The Oracle Solaris 11 OS introduced many new networking features, which are described in the Oracle Solaris 11 networking documentation at Oracle Solaris 11.3 Documentation.
The following Oracle Solaris 11 networking features are important to understand when you use the Oracle VM Server for SPARC software:
All network configuration is performed by the ipadm and dladm commands.
The “vanity name by default” feature generates generic link names, such as net0, for all physical network adapters. This feature also generates generic names for virtual switches (vswn) and virtual network devices (vnetn), which appear like physical network adapters to the OS. To identify the generic link name that is associated with a physical network device, use the dladm show-phys command.
By default in Oracle Solaris 11, physical network device names use generic “vanity” names. Generic names, such as net0, are used instead of device driver names, such as nxge0, which were used in Oracle Solaris 10.
The following command creates a virtual switch for the primary domain by specifying the generic name, net0, instead of a driver name, such as nxge0:
primary# ldm add-vsw net-dev=net0 primary-vsw0 primary
The Oracle Solaris 11 OS uses virtual network interface cards (VNICs) to create internal virtual networks.
A VNIC is a virtual instantiation of a physical network device that can be created from the physical network device and assigned to a zone.
Use the Oracle Solaris 11 DefaultFixed network configuration profile (NCP) when configuring the Oracle VM Server for SPARC software.
For Oracle Solaris 11 domains, use the DefaultFixed NCP. You can enable this profile during or after installation. During an Oracle Solaris 11 installation, select the Manual networking configuration.
Do not replace the primary network interface with the virtual switch (vsw) interface. The service domain can use the existing primary network interface to communicate with the guest domains that have virtual network devices connected to the same virtual switch.
Do not use the physical network adapter's MAC address for the virtual switch because using the physical adapter's MAC address for the virtual switch conflicts with the primary network interface.

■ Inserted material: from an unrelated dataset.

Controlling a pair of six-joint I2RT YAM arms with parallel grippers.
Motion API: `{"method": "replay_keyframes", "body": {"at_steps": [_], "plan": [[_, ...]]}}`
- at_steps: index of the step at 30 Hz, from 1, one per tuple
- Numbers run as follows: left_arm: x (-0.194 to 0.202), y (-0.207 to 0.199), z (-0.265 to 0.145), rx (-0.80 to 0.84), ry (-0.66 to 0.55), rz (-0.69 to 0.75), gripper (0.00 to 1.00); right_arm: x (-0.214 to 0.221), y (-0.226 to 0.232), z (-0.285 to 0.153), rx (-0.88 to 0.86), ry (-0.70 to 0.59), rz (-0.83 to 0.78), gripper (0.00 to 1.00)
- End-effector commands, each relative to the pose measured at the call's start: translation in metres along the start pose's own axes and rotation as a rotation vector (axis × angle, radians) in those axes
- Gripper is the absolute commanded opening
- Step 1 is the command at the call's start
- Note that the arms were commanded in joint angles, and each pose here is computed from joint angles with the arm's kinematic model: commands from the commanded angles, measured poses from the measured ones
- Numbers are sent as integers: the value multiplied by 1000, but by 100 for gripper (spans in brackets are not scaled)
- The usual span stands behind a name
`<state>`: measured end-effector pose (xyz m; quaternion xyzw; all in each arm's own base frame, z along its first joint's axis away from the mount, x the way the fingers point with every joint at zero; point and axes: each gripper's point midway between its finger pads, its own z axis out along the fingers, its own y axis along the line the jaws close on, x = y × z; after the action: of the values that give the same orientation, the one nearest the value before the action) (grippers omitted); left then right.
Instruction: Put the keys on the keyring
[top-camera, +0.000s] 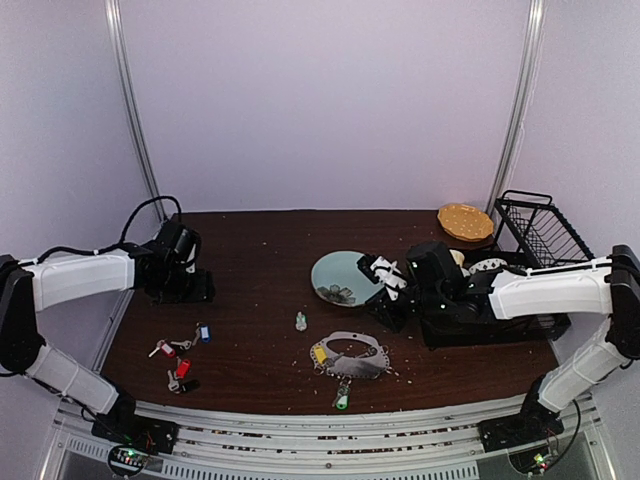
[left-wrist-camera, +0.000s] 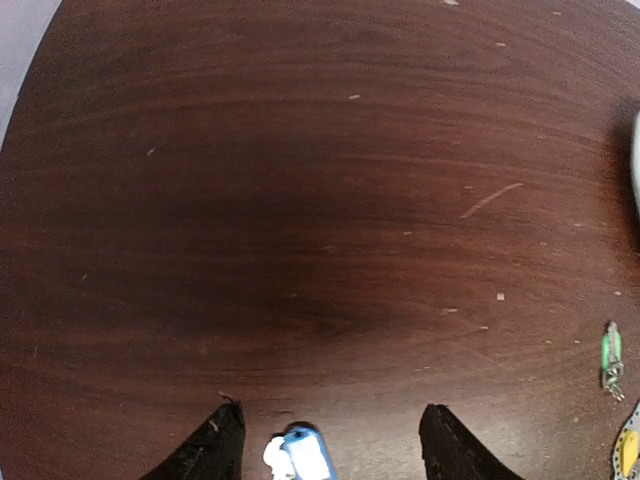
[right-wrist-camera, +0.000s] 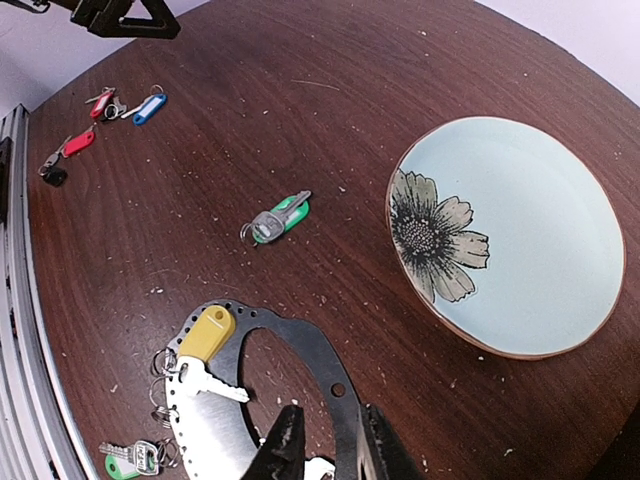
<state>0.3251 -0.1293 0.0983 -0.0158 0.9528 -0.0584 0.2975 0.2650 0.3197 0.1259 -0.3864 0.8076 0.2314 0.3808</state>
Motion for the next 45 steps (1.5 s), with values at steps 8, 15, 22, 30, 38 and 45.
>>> {"method": "replay_keyframes", "body": {"at_steps": [8, 15, 22, 30, 38, 45], "plan": [[44, 102, -10, -182, 189, -334, 56, -25, -5, -22, -17, -92, -82, 23], [88, 132, -14, -364, 493, -143, 47, -31, -17, -32, 14, -127, -117, 24], [104, 120, -10, -264, 536, -110, 56, -36, -15, -42, -26, -179, -102, 25], [118, 120, 1, -257, 601, -85, 46, -34, -17, -43, -21, -178, -98, 24], [116, 118, 5, -247, 612, -74, 14, -35, -18, -43, -33, -181, -87, 22], [112, 118, 2, -243, 596, -62, 4, -36, -18, -41, -38, -180, -88, 22]]}}
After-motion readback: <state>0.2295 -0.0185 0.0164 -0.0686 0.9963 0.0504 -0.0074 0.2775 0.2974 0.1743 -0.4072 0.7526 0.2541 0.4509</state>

Ensure that the DefaultFixed NCP is enabled by using the netadm list command. See Chapter 7, Using Datalink and Interface Configuration Commands on Profiles in Oracle Solaris Administration: Network Interfaces and Network Virtualization.
The following diagram shows that a guest domain that runs the Oracle Solaris 10 OS is fully compatible with an Oracle Solaris 11 service domain. The only differences are features added or enhanced in the Oracle Solaris 11 OS.
Figure 11 Oracle VM Server for SPARC Network Overview for the Oracle Solaris 11 OS
The diagram shows that network device names, such as nxge0 and vnet0, can be represented by generic link names, such as netn in Oracle Solaris 11 domains. Also note the following:
The virtual switch in the service domain is connected to the guest domains, which enables guest domains to communicate with each other.
The virtual switch is also connected to the physical network device nxge0, which enables guest domains to communicate with the physical network.
The virtual switch also enables guest domains to communicate with the service domain network interface net0 and with VNICs on the same physical network device as nxge0. This includes communication between the guest domains and the Oracle Solaris 11 service domain. Do not configure the virtual switch itself (the vswn device) as a network device, as this functionality has been deprecated in Oracle Solaris 11 and is no longer supported.
The virtual network device vnet0 in an Oracle Solaris 10 guest domain can be configured as a network interface by using the ifconfig command.
The virtual network device vnet0 in an Oracle Solaris 11 guest domain might appear with a generic link name, such as net0. It can be configured as a network interface by using the ipadm command.
A virtual switch behaves like a regular physical network switch and switches network packets between the different systems to which it is connected. A system can be a guest domain, a service domain, or a physical network.